#### RECORDS FOR THE EXERCISE:
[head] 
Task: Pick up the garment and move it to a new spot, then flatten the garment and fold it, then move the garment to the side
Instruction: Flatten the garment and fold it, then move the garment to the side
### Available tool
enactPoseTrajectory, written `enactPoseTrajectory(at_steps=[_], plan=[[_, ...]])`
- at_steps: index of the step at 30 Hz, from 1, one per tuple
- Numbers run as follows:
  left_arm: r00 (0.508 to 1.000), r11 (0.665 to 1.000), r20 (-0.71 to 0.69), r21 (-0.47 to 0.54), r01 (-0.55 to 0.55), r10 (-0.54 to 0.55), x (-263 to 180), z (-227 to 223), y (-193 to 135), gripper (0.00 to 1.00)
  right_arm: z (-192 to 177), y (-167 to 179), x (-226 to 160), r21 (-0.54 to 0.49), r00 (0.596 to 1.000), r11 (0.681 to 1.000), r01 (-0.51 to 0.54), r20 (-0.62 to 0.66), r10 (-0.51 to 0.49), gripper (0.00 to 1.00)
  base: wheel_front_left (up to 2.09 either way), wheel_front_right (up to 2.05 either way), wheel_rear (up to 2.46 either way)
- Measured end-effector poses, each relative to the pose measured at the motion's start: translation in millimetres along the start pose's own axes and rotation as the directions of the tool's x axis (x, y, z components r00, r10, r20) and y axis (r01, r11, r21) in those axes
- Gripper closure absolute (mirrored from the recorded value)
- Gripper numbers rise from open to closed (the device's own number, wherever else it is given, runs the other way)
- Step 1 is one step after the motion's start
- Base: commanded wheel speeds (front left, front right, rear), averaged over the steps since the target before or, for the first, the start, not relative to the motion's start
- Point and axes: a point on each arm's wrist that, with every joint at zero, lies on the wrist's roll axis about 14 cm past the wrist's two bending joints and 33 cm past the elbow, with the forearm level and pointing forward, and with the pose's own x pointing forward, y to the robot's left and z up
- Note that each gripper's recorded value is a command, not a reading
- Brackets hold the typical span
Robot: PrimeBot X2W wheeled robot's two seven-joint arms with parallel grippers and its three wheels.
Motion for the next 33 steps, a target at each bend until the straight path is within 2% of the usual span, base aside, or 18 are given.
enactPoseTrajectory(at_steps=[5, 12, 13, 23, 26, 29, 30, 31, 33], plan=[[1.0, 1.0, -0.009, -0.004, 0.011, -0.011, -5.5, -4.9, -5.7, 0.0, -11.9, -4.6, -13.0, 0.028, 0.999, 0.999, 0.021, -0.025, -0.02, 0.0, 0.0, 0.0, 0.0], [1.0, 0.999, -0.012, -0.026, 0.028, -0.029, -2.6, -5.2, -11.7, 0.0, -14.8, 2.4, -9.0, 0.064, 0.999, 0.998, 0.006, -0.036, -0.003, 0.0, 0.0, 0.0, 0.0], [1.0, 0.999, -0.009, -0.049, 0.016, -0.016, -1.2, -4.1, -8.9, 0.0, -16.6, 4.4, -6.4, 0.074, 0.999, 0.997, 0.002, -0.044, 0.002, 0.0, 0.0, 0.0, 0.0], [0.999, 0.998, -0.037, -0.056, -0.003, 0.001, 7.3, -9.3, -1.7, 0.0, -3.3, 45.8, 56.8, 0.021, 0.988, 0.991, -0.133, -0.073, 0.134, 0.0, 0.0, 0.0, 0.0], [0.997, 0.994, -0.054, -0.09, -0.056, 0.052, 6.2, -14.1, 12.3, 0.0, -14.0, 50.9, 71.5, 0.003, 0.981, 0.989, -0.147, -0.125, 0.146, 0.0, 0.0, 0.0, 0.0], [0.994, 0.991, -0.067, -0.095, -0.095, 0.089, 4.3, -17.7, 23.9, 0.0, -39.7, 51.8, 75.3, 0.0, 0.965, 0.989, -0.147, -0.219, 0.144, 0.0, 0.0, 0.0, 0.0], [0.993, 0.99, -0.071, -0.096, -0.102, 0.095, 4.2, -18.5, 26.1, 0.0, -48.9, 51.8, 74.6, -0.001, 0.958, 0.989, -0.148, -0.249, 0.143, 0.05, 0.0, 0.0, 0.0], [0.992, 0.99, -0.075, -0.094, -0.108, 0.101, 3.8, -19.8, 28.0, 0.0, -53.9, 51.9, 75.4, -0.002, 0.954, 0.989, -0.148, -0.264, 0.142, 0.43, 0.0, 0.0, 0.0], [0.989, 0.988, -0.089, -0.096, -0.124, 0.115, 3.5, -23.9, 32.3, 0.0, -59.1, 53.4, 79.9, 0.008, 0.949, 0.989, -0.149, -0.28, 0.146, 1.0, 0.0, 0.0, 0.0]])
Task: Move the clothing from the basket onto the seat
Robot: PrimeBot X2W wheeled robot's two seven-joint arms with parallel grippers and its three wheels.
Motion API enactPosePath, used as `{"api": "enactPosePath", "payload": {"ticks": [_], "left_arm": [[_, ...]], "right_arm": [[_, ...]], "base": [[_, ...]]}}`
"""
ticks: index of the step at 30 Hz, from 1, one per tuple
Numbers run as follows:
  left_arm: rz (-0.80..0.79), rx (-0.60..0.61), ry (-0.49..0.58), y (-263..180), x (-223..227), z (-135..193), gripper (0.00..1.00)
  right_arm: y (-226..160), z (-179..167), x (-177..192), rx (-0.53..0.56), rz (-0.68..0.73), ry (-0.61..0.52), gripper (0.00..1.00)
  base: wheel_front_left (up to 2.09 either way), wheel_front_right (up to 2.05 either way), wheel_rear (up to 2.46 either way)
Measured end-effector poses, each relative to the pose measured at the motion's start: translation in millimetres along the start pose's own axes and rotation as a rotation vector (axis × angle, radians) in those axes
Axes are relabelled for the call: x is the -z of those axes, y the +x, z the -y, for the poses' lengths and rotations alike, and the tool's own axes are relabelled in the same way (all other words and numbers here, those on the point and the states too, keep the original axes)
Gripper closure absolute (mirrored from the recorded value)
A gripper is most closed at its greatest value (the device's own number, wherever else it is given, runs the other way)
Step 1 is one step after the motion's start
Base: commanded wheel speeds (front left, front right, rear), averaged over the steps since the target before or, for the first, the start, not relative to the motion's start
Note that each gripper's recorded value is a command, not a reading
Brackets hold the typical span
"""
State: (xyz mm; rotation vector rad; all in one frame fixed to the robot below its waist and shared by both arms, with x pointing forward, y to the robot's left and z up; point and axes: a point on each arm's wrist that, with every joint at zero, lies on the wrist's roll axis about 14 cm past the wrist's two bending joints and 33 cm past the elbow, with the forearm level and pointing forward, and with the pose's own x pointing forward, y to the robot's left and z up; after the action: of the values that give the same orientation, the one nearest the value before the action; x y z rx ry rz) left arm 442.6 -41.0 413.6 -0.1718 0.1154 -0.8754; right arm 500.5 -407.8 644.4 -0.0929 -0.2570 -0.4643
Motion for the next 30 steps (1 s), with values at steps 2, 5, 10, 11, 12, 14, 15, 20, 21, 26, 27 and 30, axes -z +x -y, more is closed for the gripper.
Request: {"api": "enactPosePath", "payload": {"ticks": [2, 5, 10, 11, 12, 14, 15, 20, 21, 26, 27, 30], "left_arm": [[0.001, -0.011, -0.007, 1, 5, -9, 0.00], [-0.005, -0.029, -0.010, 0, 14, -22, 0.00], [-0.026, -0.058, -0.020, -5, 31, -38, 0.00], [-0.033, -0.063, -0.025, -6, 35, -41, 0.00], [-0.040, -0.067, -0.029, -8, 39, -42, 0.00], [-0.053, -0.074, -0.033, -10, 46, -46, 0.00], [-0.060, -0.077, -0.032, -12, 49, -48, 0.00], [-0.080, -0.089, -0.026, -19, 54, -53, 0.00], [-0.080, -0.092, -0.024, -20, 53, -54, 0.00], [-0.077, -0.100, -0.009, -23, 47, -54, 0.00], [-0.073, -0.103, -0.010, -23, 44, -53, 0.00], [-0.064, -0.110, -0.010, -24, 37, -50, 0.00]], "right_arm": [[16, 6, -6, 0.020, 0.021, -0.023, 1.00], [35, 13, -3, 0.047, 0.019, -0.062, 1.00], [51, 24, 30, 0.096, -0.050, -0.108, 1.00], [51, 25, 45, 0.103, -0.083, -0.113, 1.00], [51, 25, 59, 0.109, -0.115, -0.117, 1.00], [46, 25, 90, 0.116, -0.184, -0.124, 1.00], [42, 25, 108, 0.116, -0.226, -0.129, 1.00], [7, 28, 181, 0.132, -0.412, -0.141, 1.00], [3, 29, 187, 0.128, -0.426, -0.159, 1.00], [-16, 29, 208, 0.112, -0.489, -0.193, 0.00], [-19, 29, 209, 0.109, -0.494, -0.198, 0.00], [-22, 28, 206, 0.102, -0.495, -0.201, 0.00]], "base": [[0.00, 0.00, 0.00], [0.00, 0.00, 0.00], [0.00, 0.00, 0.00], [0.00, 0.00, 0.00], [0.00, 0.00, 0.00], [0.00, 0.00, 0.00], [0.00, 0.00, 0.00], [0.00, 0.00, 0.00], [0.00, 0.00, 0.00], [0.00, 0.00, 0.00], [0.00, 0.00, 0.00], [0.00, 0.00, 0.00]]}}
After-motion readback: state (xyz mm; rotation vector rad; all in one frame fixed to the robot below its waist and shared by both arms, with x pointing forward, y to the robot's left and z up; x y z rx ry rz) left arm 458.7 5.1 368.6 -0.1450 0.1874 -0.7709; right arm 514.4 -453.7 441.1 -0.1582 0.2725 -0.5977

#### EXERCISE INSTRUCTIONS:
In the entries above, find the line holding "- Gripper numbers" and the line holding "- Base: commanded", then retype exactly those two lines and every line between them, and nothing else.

#### ANSWER SPACE:
- Gripper numbers rise from open to closed (the device's own number, wherever else it is given, runs the other way)
- Step 1 is one step after the motion's start
- Base: commanded wheel speeds (front left, front right, rear), averaged over the steps since the target before or, for the first, the start, not relative to the motion's start

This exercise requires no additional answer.